**Exercise**
Reproduce the data in full, exactly.

**Recorded data**
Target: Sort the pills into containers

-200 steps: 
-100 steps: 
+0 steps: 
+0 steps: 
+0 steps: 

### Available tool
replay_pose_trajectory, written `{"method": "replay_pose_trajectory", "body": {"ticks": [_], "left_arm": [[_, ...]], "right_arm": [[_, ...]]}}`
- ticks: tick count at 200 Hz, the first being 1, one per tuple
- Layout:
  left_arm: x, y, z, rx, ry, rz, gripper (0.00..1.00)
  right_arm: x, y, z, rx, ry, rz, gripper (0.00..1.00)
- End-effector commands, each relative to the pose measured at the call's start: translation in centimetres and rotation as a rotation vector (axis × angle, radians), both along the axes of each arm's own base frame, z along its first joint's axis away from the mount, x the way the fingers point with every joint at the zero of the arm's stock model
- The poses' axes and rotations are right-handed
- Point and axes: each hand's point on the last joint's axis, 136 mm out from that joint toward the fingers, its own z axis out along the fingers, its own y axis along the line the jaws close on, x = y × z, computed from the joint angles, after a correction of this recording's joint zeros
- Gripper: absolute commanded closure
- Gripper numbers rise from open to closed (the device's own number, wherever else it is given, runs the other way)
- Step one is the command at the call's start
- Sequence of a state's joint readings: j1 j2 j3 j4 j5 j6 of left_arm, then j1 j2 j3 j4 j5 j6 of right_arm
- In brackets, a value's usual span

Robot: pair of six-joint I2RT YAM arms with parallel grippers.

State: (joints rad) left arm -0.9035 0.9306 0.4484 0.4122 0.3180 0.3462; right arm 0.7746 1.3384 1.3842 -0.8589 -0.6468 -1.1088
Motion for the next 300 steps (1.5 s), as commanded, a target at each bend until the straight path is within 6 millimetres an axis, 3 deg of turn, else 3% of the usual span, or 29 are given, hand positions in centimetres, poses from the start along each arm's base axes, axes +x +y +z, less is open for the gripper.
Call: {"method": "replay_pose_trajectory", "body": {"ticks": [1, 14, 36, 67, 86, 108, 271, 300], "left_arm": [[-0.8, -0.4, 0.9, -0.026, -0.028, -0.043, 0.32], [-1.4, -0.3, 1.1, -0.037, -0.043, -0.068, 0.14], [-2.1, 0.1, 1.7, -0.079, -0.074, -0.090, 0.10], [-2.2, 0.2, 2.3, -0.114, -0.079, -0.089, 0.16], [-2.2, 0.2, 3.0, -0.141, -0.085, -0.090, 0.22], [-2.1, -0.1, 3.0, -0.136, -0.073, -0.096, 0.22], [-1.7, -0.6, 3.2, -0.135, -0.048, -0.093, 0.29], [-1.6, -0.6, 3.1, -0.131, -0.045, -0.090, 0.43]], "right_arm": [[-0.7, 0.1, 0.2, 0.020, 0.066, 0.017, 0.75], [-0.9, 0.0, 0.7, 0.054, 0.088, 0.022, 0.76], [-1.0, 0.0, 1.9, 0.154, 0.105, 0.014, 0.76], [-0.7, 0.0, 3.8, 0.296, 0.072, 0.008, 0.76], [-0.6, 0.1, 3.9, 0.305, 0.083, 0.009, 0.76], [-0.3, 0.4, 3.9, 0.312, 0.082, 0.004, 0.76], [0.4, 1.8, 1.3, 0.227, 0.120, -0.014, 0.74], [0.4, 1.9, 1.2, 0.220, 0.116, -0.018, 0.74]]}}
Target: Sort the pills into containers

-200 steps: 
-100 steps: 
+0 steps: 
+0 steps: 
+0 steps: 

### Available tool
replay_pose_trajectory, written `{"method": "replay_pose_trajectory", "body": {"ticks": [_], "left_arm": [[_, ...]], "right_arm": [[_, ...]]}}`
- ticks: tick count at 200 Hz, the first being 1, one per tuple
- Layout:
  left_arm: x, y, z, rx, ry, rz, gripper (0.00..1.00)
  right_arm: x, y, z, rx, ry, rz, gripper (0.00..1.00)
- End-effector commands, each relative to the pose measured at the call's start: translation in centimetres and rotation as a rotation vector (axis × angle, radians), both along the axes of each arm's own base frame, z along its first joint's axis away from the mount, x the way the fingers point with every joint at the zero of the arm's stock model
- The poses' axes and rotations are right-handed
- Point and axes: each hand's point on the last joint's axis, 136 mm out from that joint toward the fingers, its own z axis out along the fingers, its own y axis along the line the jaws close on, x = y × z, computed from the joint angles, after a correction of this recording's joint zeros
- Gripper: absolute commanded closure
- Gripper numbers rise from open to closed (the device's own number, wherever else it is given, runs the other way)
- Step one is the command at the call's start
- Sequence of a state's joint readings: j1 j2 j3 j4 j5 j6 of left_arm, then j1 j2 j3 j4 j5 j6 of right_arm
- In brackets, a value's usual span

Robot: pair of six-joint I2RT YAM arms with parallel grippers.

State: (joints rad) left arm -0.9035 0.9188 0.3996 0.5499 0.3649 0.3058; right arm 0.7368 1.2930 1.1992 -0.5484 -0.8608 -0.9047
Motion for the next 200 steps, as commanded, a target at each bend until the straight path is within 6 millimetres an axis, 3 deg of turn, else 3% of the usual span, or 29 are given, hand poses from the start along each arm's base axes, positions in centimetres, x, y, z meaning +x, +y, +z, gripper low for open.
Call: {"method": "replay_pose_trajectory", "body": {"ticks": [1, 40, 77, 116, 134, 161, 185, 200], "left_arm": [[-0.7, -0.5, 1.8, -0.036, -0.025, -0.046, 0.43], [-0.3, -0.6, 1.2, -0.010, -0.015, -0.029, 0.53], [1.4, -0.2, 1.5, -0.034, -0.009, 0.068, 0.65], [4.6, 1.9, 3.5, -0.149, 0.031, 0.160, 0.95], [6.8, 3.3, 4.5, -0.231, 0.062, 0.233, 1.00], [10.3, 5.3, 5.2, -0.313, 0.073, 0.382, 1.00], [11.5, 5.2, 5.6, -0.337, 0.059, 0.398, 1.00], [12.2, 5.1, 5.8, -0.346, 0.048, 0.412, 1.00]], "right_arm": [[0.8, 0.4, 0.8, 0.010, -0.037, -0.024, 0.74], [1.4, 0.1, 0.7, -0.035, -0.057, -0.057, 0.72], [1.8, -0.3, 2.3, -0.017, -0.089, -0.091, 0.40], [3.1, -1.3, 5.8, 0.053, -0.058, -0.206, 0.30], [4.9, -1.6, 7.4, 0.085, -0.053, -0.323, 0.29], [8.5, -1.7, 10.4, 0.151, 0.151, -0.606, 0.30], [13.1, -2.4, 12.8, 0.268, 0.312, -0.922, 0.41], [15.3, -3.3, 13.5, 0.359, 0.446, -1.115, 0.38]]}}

**Task result**
Target: Sort the pills into containers

-200 steps: 
-100 steps: 
+0 steps: 
+0 steps: 
+0 steps: 

### Available tool
replay_pose_trajectory, written `{"method": "replay_pose_trajectory", "body": {"ticks": [_], "left_arm": [[_, ...]], "right_arm": [[_, ...]]}}`
- ticks: tick count at 200 Hz, the first being 1, one per tuple
- Layout:
  left_arm: x, y, z, rx, ry, rz, gripper (0.00..1.00)
  right_arm: x, y, z, rx, ry, rz, gripper (0.00..1.00)
- End-effector commands, each relative to the pose measured at the call's start: translation in centimetres and rotation as a rotation vector (axis × angle, radians), both along the axes of each arm's own base frame, z along its first joint's axis away from the mount, x the way the fingers point with every joint at the zero of the arm's stock model
- The poses' axes and rotations are right-handed
- Point and axes: each hand's point on the last joint's axis, 136 mm out from that joint toward the fingers, its own z axis out along the fingers, its own y axis along the line the jaws close on, x = y × z, computed from the joint angles, after a correction of this recording's joint zeros
- Gripper: absolute commanded closure
- Gripper numbers rise from open to closed (the device's own number, wherever else it is given, runs the other way)
- Step one is the command at the call's start
- Sequence of a state's joint readings: j1 j2 j3 j4 j5 j6 of left_arm, then j1 j2 j3 j4 j5 j6 of right_arm
- In brackets, a value's usual span

Robot: pair of six-joint I2RT YAM arms with parallel grippers.

State: (joints rad) left arm -0.9035 0.9306 0.4484 0.4122 0.3180 0.3462; right arm 0.7746 1.3384 1.3842 -0.8589 -0.6468 -1.1088
Motion for the next 300 steps (1.5 s), as commanded, a target at each bend until the straight path is within 6 millimetres an axis, 3 deg of turn, else 3% of the usual span, or 29 are given, hand positions in centimetres, poses from the start along each arm's base axes, axes +x +y +z, less is open for the gripper.
Call: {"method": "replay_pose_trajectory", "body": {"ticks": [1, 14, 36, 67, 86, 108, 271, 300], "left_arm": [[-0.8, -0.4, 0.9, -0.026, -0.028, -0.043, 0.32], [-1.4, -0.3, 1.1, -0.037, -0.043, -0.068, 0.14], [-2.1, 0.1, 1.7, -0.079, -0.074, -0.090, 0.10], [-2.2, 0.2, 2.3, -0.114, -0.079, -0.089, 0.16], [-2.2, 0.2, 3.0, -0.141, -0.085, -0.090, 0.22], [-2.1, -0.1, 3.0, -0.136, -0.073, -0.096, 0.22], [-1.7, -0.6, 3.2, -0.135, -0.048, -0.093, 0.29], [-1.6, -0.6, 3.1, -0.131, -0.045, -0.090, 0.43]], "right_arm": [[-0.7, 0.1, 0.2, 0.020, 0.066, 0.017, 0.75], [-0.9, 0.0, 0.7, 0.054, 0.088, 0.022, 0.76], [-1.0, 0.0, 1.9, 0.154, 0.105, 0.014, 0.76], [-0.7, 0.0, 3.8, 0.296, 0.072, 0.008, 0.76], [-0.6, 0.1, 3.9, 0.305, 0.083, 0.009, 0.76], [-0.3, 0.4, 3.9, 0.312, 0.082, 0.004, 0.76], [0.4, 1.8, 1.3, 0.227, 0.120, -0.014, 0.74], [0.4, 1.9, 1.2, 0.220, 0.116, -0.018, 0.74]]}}
Target: Sort the pills into containers

-200 steps: 
-100 steps: 
+0 steps: 
+0 steps: 
+0 steps: 

### Available tool
replay_pose_trajectory, written `{"method": "replay_pose_trajectory", "body": {"ticks": [_], "left_arm": [[_, ...]], "right_arm": [[_, ...]]}}`
- ticks: tick count at 200 Hz, the first being 1, one per tuple
- Layout:
  left_arm: x, y, z, rx, ry, rz, gripper (0.00..1.00)
  right_arm: x, y, z, rx, ry, rz, gripper (0.00..1.00)
- End-effector commands, each relative to the pose measured at the call's start: translation in centimetres and rotation as a rotation vector (axis × angle, radians), both along the axes of each arm's own base frame, z along its first joint's axis away from the mount, x the way the fingers point with every joint at the zero of the arm's stock model
- The poses' axes and rotations are right-handed
- Point and axes: each hand's point on the last joint's axis, 136 mm out from that joint toward the fingers, its own z axis out along the fingers, its own y axis along the line the jaws close on, x = y × z, computed from the joint angles, after a correction of this recording's joint zeros
- Gripper: absolute commanded closure
- Gripper numbers rise from open to closed (the device's own number, wherever else it is given, runs the other way)
- Step one is the command at the call's start
- Sequence of a state's joint readings: j1 j2 j3 j4 j5 j6 of left_arm, then j1 j2 j3 j4 j5 j6 of right_arm
- In brackets, a value's usual span

Robot: pair of six-joint I2RT YAM arms with parallel grippers.

State: (joints rad) left arm -0.9035 0.9188 0.3996 0.5499 0.3649 0.3058; right arm 0.7368 1.2930 1.1992 -0.5484 -0.8608 -0.9047
Motion for the next 200 steps, as commanded, a target at each bend until the straight path is within 6 millimetres an axis, 3 deg of turn, else 3% of the usual span, or 29 are given, hand poses from the start along each arm's base axes, positions in centimetres, x, y, z meaning +x, +y, +z, gripper low for open.
Call: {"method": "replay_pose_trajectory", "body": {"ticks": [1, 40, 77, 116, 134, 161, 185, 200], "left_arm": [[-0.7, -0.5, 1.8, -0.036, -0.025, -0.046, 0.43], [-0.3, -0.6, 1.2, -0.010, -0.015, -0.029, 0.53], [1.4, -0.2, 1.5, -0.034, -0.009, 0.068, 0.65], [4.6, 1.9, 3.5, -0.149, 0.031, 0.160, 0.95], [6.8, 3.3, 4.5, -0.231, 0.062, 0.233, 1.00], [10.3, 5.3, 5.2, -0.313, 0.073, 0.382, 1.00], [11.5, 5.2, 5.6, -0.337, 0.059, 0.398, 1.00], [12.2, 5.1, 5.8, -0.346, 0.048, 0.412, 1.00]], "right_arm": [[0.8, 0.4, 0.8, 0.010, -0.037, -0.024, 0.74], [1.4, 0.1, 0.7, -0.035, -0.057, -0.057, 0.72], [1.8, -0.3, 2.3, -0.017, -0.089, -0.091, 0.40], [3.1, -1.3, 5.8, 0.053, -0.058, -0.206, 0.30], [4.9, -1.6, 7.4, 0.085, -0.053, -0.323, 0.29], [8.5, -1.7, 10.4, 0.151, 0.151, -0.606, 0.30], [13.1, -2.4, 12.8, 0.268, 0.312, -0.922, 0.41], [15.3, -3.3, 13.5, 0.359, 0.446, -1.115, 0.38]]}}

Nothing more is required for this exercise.